Despite its ease of manufacture and impressive PCE numbers, the team quickly realised an “actual market-viable photovoltaic technology requires the device to operate with stability under continuous sunlight.”

When the group took a deeper look at the atomic workings of the hybrid cell, they found that contrary to conventional thinking, the perovskite was not “degrading” in the sun due to intrinsic defects at all.
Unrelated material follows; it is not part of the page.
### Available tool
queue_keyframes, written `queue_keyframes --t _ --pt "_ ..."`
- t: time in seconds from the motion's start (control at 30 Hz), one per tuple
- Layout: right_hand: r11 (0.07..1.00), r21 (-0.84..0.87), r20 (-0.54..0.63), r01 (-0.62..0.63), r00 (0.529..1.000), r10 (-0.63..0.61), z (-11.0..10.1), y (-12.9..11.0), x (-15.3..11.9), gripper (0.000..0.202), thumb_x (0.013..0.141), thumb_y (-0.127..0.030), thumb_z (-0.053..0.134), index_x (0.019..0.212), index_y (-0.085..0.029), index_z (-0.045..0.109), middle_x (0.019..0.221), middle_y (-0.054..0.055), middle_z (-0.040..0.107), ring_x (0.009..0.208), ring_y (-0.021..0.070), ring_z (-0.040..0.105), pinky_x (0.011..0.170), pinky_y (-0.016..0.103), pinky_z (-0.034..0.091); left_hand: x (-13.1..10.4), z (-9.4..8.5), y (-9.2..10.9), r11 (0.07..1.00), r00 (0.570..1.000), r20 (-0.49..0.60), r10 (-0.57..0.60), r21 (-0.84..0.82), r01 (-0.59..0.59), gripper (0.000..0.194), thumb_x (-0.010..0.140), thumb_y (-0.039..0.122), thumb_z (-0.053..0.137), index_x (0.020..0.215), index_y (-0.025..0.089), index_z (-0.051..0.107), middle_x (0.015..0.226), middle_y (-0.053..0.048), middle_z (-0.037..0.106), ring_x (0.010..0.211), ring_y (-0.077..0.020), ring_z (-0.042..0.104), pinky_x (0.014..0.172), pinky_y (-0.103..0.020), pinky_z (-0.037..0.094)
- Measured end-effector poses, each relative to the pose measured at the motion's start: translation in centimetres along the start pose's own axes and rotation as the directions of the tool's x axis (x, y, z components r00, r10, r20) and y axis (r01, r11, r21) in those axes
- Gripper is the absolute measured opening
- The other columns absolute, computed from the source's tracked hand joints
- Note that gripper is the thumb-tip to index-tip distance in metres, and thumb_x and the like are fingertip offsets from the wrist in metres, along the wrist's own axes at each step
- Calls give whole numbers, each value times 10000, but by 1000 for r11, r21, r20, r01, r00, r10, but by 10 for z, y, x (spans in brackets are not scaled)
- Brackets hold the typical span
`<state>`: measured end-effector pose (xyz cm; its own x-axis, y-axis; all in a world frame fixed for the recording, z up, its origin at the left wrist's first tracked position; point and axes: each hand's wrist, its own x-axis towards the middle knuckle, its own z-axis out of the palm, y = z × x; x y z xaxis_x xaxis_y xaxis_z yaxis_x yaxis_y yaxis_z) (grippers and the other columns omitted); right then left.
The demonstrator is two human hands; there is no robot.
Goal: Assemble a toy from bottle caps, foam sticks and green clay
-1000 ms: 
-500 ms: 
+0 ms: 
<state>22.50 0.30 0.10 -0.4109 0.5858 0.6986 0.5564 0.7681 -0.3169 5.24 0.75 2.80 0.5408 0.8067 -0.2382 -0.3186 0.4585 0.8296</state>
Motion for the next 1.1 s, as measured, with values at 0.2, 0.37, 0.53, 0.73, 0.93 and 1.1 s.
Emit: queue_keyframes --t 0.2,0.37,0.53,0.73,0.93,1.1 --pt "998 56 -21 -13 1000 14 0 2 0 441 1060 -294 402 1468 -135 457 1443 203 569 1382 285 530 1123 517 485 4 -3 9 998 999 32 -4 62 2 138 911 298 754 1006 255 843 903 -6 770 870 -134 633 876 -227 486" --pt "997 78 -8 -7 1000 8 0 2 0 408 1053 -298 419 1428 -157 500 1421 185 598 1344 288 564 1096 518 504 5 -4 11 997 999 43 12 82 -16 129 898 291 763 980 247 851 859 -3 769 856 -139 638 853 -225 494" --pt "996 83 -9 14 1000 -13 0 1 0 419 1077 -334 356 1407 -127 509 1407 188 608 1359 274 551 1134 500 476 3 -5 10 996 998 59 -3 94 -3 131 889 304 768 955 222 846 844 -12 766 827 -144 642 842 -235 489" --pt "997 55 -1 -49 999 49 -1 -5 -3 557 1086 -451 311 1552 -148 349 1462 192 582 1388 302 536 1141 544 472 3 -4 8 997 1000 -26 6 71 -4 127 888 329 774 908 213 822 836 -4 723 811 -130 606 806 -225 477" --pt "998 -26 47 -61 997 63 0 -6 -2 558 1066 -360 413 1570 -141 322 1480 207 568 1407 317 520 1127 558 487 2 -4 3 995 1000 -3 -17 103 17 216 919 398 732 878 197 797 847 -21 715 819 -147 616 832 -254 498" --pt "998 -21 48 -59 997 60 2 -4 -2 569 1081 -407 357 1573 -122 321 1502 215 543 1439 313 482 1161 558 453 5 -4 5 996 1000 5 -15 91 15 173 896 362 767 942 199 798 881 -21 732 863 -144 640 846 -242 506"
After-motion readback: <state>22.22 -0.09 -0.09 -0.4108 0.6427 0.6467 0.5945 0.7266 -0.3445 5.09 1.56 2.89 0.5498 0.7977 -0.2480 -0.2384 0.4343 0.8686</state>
Instead, deep within the lattice-like structure of the material, tiny electric charges were building up and becoming trapped, thus reducing the overall photo-efficiency of the entire device.

Placing the cell in dark for several minutes, or lowering the temperature by a few degrees, allowed for the “evacuation” of these trapped charges and returned the cell to full efficiency.

Further investigation found these trapped charges were likely the creation of small polaronic states within the subatomic perovskite lattice caused by the flow of ions through the material – a process called organic cation.

The team said the study will provide global researchers with an insight into the photo-stability issue in perovskite devices, and more study is underway toward improvements and the long term technological viability of perovskite-based photovoltaics.

“Our understanding of the organic cation is still primitive, but our work demonstrates its utmost importance in the photo-stability of perovskite devices and calls for further investigations in the future,” said study co-author Jean-Christophe Blancon.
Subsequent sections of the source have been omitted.